I have no clue how bad the impact off this crisis is, if people suffer a lot, and what will happen if it really continues for 5 next years. It's possible, since the country ia already suffering from 5 years off crisis. I think it might take a little too long for people to accept. I hope the economical crisis will get off, and supermarket prices won't be so expensive anymore. Inflation should be off. But honest, I think it might take a while. Longer than we are willing to take. And maybe emergensy lights are not much off a bad idea. I got some for when they want the energy off during winter. I think the government is going to force us a few winters without energy at night. From 21.00 untill 05.00 AM, no energy. It's going to be hell to pay. Emergency lights on batteries and books for entertainment are a requirement during such winters. I suggest you to buy emergency lights for when you need them. On batteries. 

I think the end off the situation won't be determined by Uranus in Gemini next year. It might end during that period, but I don't expect a miracle during the exact transit, though I expect it to end during that period. The end off the economic crisis might be the other end off the story. 

I got an idea they think off me being buisy in the kitchen or cleaning is already intimidating to them. I think they're horendous. Except if they are really lazy slouches who do nothing all day, then peeling potatoes and baking meat well might allready seem like too much, just like baking tray cake. I think that's a bit weird. Or maybe they're really easily on their guard, thinking I got a bitch attitude for doing so. I think it's strange. Maybe they should do more themselves. Some men are really easy to annoy, thinking we, women, should litterally do nothing and just be pretty. But that's not what I'm made off. I rather do a bit off work. I'm not a mindless doll. Household should not feel intimidating. And women's classic heroistic tasks should not be seen with jealousy. It insists you're a really wee man. If people would only be less jealouse... Or peel those potatoes themselves... but that's my opinion. If only my generation was raised to survive to begin with. But that's how I think it is. 

Allright, that's about it for now- 


Thank you for reading. 

   


Good evening at the 14th off June, 2025.

 Good evening everyone, 



Today was muddy, grey and warm in The Netherlands. Really the edge off a swamp. 



*


Today was for baking a tray cake, taste chocolate - cherry, from jar. I haven't been around begging for ingredients this week, I purchased all except the eggs. I got them for free from a rich friend. I made it to honour Father's day. my dad passed away in 2012, and most fellow clients don't have a father anymore. They're old folks. But in honour to father's energy, I felt like baking. It came out perfectly. 

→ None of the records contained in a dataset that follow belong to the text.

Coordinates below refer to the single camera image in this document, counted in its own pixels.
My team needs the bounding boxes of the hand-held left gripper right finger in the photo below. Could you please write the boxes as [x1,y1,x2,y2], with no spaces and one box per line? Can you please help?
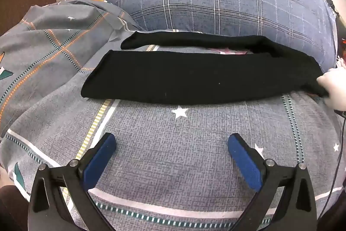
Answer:
[227,133,317,231]

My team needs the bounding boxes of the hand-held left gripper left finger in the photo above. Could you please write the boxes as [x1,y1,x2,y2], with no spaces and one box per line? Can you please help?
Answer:
[28,132,117,231]

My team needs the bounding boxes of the black pants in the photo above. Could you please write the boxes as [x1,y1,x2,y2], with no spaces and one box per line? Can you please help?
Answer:
[81,31,329,105]

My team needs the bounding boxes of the person's right hand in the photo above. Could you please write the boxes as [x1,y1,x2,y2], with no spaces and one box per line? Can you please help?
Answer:
[316,71,346,116]

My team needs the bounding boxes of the grey star print bed sheet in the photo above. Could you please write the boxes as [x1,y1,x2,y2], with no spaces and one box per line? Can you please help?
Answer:
[0,0,346,231]

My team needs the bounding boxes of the pink patterned cloth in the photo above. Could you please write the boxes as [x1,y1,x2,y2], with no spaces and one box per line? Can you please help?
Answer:
[208,47,252,55]

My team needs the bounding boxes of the thin black cable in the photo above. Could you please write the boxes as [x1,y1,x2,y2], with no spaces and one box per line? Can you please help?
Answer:
[318,109,346,221]

They already think I'm better than HEMA's when it comes to the apple one. I hope they like this one just as good or better.  Maybe people can use a little mood enhancer at Father's day, given it's a bit sensitive. I made this without following the instructions on the back, I rather felt like baking it like a pro instead off dumping everything in all at once. I did so by creaming butter, then eggs one by one, then the cake mix and the milk in stages, ended with the milk. You get more off a volume in cakes if you do so. I hope they will make something out off the way they serve this tomorrow. I will picture it. I hope it's picture worthit. I hope it's not too dense. Or sticky. That's a bit the trick with chocolate cherry tray cake during summer heath. I hope people will like it. 

Edit: 



This is what it looked like on our pastry plates, and they kept complimenting me on it. I love it. it's one off my favourite tastes now. It's delicious. 



Allright, that's about it for now - 


Thank you for reading. 

vrijdag 13 juni 2025

Good evening at the 13th off June, 2025.

 Good evening everyone, 


Today has really been a hot day outside in The Netherlands. 



*


Scapegoat... That's what they make me. It's not real. Vana has it in their head to declare me and everything I touch ugly or distastefull. That's how they try to keep their head up high towards their audience. But it's wrecking reality. False information, Fake news, playing the audience- to a point where they don't get it anymore and start to believe that. 

I'm not ugly, but I'm not much off a style guru. I rather want it natural and soft with my looks. I believe in clean over made up. Those filthy slouches are just jealouse off my looks. And they want to make you believe I'm ugly because I can pass without make-up, and I'm actually more clean than they are. What they sell you is lies and fake. 

Just like hating Omnia and saying they can't play music. Omnia being on the black list doesn't mean they can't play good music anymore. It's just Vana's dumb way off keeping their heads up. I rather want you to think for yourself than to follow this stupid propaganda. 

Vana could also finally admit they have always been wrong, and appologize towards me for everything. But by now I know those childish jerks will never do that. They will spread more hate instead. Please, keep a clear mind- And don't follow that nonsense. They haven't formed a wickerbeast in 2017 after my image over nothing. Me being ugly out off nowhere feels like the scam off the day. In the beginning, when I was still around, There was no princess like me according to them. It makes me a little insecure in times where my clothes are a little more cheap. If they shove it up to a cheaper appearance, they are actually mean jerks with no heart to begin with. Please don't believe them. 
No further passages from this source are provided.